Embodiments of the present disclosure include antimicrobial fibers or fabrics that may be managed by, tested against, or otherwise associated with antibacterial-related standards. In some cases, these standards may be specified and/or enforced by a standards body or government agency. It will be apparent to those of ordinary skill in the art that these criteria may be updated or modified from time to change the requirements to meet the criteria (e.g., to reduce injuries or other accidents). As an example, fig. 6A and 6B show the results of the test. In addition, the antibacterial criteria may be updated in response to statistical analysis of the incident and/or in response to improved techniques. The antimicrobial fibrous structures described herein comprise a combination of different technologies to achieve enhanced bacterial resistance. Using a combination of techniques rather than simply using one technique may facilitate achieving multiple at least partially competing goals and/or balancing the performance of a given design. For example, the antimicrobial fibers can be configured to meet ASTM E2149 antimicrobial standards. When tested using the AATCC 100-. Furthermore, the antimicrobial fiber of one exemplary embodiment resulted in a reduction in E.coli by more than 99% according to ASTM 2149-2013 a.

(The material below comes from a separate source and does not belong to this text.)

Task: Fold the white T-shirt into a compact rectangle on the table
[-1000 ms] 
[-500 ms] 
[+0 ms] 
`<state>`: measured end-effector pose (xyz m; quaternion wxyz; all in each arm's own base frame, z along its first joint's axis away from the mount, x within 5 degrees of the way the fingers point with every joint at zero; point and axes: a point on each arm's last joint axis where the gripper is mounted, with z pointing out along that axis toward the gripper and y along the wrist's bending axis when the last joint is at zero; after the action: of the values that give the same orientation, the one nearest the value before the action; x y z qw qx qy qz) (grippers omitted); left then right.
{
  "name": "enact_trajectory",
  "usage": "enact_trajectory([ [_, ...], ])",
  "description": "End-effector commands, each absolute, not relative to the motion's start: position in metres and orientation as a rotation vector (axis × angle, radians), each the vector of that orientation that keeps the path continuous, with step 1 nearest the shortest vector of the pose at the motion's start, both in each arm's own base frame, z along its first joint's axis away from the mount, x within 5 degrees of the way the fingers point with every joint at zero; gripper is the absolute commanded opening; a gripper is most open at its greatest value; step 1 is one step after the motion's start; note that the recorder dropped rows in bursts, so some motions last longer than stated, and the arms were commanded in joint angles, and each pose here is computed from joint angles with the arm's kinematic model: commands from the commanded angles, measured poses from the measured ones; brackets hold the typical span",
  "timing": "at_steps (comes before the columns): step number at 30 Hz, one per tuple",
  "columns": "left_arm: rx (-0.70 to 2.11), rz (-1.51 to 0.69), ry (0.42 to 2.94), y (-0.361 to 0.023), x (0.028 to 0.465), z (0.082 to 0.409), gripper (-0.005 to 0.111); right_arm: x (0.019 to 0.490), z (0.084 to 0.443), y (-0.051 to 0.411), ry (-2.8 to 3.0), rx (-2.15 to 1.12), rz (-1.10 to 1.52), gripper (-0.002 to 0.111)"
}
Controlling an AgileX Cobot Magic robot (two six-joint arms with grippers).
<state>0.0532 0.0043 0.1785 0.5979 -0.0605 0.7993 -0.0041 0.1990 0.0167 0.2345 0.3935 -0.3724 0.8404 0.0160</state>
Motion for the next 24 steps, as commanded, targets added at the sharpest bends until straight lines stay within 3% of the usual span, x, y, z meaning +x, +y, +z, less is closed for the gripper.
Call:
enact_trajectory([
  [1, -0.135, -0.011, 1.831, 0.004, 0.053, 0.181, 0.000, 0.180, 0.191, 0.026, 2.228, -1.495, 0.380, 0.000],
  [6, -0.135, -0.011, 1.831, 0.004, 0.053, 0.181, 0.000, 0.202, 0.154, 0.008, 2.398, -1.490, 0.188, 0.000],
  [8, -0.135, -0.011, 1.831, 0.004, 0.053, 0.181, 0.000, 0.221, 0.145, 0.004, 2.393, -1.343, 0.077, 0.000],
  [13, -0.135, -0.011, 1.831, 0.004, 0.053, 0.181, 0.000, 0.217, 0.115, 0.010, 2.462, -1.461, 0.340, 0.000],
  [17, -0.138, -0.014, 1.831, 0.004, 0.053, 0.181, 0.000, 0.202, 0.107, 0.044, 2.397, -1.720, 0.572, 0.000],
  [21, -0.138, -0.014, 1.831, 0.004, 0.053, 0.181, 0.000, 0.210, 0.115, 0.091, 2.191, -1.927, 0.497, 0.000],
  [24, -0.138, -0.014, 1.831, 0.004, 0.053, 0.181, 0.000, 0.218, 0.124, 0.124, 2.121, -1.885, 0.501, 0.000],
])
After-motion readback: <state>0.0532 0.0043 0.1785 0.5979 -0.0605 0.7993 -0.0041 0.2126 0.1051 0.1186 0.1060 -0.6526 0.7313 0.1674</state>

Many modifications and other embodiments of the inventions set forth herein will come to mind to one skilled in the art to which these inventions pertain having the benefit of the teachings presented in the foregoing descriptions and the associated drawings. Therefore, it is to be understood that the inventions are not to be limited to the specific embodiments disclosed and that modifications and other embodiments are intended to be included within the scope of the appended claims. Although specific terms are employed herein, they are used in a generic and descriptive sense only and not for purposes of limitation.